I Thought this would be a fun topic to start. At the NYC Fancy Food Show yesterday, Jelly Belly was there handing out free samples (Soda Pop Shoppe, Smoothie Blend, and new Pomegranate) along with you being able to take small cups worth of any flavors you want. 

Anyway like a normal american, I filled my bag with free samples when Jelly Belly himself wasnt looking (The big mascot guy). 

Anyway while watching tv i thought hm i wonder who else on ct has a favorite jelly bean. 

So lets start!!!

Mine is Jelly Belly's Dr. Pepper, Cream Soda, and Pear, however I do like their other flavors like vomit, dirt, and buggers. (YEAH TASTE LIKE WHAT THEY ARE NAMED AFTER!)


----------



## gummy-bear (Oct 27, 2007)

my all time favorite is buttered popcorn. Chocolate pudding and cherry are good too. I love the lemon lime and pina colada as well. They make such a good product.


----------



## mezzaluna (Aug 29, 2000)

There's a Jelly Belly factory not far from here but I've never trusted myself to go in there! 

My favorite flavor is toasted marshmallow. :lips:


----------



## shipscook (Jan 14, 2007)

have never developed a taste for them, but was amazed at the popularity. I worked in a really nice coffee shop a few years back, we had sooo many jars. People would come in with their "recipes" and buy many bags to mix for perfect tastes. Sounds like they have made some of those into beans now?
Nan


----------



## oregonyeti (Jun 16, 2007)

I like the licorice ones best. They make some of the best licorice flavored candy there is, imo. Can't bear the popcorn ones:suprise:


----------



## shel (Dec 20, 2006)

I like Jelly Belly beans, although I don't eat them very often. I like the white ones - coconut, popcorn, vanilla - some of the fruit flavors. Actually, I like most all, except those vonit-dirt- flavors, but the white ones I like best.

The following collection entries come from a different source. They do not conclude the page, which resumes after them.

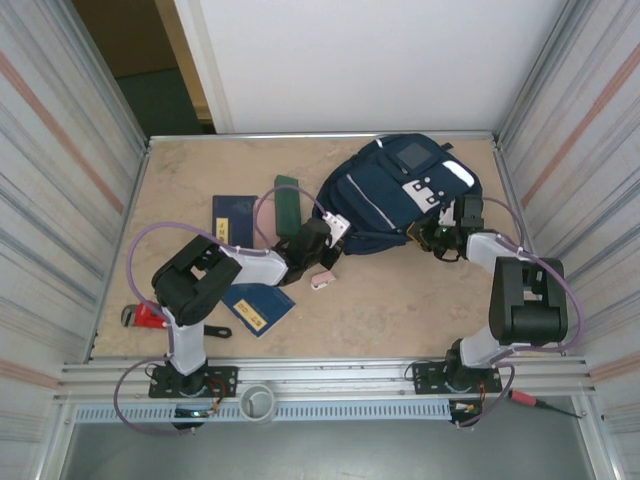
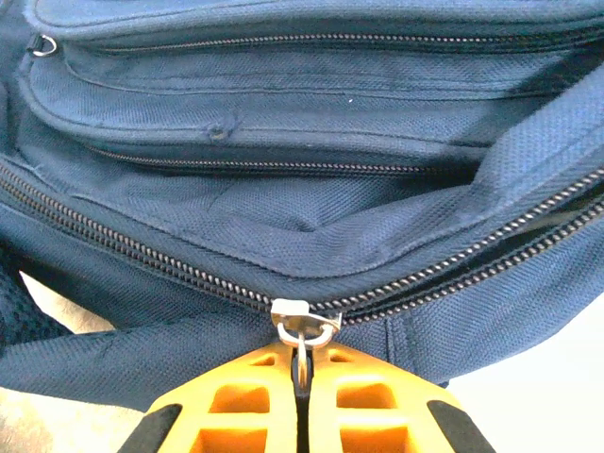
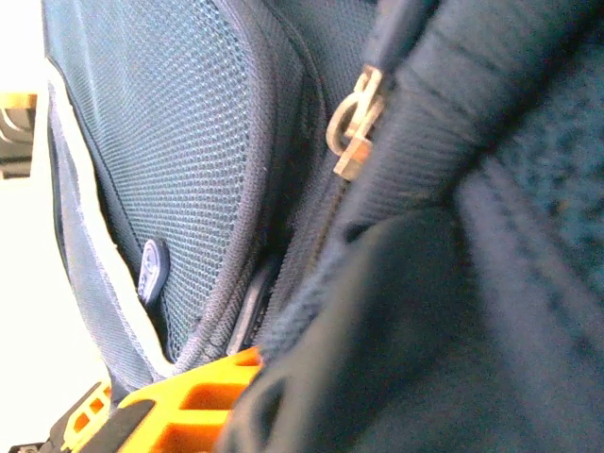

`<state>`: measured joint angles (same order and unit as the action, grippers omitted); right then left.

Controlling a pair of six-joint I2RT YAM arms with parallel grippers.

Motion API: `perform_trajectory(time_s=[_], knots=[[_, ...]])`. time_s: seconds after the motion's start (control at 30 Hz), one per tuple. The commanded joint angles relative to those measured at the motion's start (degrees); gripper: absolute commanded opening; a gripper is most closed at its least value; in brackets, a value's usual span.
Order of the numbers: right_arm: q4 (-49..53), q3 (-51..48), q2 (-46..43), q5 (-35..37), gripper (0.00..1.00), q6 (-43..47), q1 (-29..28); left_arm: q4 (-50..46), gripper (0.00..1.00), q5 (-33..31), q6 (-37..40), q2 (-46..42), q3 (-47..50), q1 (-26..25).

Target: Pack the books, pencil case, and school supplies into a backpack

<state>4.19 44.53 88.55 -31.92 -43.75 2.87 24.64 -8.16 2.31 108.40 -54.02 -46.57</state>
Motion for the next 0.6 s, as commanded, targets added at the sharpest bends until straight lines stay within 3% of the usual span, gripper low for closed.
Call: perform_trajectory(time_s=[0.0, 0.17, 0.27, 0.43, 0.57], knots=[[2.2, 3.7, -0.6, -0.8, 0.29, 4.8, 2.2, -3.8, 0.00, 1.9, -0.1, -1.7, -2.0, -1.3], [3.0, -3.1, -7.8, 1.7, 0.62, 2.9, 3.0, -5.2, 0.00, 3.6, -2.6, -1.9, -4.1, -4.3], [-0.4, -9.0, -13.1, 1.6, 0.71, -2.2, 1.4, -5.4, 0.00, 4.1, -2.5, -1.7, -5.1, -6.1], [-2.7, -12.4, -18.0, 9.2, 0.75, -8.0, -7.6, -5.2, 0.00, 5.1, -2.1, -2.0, -5.4, -7.5], [-5.3, -10.2, -15.0, 14.5, 0.71, -9.8, -12.4, -4.4, 0.00, 5.1, -1.5, -2.6, -4.5, -8.0]])
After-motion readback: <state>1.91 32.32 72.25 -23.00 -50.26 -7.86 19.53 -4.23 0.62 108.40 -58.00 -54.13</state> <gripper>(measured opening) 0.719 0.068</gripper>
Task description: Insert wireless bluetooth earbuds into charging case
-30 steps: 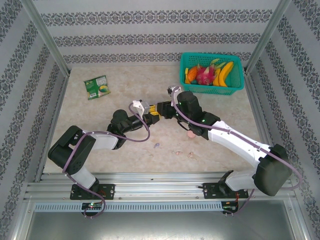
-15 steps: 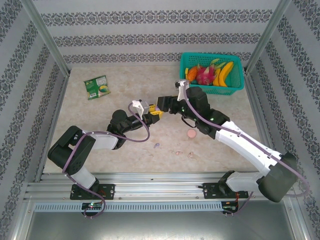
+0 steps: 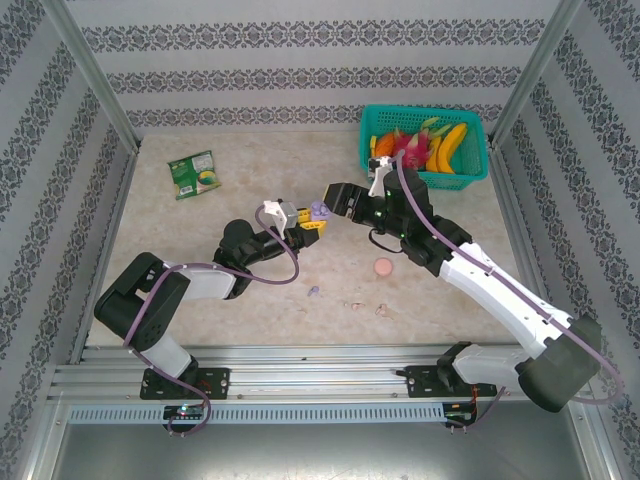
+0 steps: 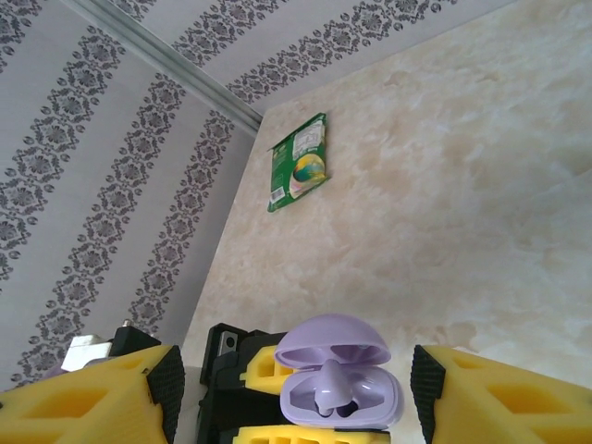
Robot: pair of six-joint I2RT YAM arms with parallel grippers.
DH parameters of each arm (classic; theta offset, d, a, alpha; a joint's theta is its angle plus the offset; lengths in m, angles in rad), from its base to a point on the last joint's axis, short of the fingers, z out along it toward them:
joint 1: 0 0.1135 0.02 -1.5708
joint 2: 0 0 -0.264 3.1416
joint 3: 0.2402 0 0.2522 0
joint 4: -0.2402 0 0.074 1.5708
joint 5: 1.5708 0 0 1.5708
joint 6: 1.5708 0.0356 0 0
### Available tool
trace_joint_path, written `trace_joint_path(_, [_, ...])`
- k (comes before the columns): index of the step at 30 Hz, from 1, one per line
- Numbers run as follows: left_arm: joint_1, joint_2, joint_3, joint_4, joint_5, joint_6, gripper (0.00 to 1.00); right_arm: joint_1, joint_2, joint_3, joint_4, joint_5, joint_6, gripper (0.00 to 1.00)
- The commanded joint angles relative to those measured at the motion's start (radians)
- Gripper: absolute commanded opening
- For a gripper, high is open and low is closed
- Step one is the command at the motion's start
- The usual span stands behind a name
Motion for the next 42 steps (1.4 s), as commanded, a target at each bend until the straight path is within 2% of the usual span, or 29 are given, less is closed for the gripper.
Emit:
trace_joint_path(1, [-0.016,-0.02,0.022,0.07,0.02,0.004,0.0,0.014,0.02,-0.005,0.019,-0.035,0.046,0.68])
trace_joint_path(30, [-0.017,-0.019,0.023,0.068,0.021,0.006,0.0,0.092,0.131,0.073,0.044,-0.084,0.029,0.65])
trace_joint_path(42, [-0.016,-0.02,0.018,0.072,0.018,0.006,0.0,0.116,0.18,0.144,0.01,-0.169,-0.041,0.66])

There's Jelly Belly factory about a 45-minute drive from me - been meaning to visit ...

shel


----------



## pete (Oct 7, 2001)

I used to love their grapefruit flavored ones, but I think they recently changed the recipe. Also really like the lemon-lime, the Dr. Pepper, and the tangerine. Mostly I prefer the fruit flavored ones. Not a fan of the Buttered Popcorn or Toasted Marshmallow, though my wife loves those.


----------



## oldschool1982 (Jun 27, 2006)

Gimme good old fashioned cherry, grape and licorice. Pineapple was always good too. Lemon and lime could go the way of the Dodo and I would be none the worse for wear.


----------



## tacotaco (Jun 23, 2008)

I am quite fond of a lemon like taste in my jelly beans.


----------



## tessa (Sep 9, 2007)

**wipes the drool off the keyboard**
i like the watermelon ones, cinammon, sour apple, coconut,pear, cant think of the others right now , its a bit late and my mind is gone blonde


----------



## beetrootbrain (Jun 4, 2008)

I love Jelly Bellys - my fave has to be the sour apple but i always found that combining a few in one mouthfull went down well!


----------



## lailarowe (Jul 8, 2008)

...sour apple!


----------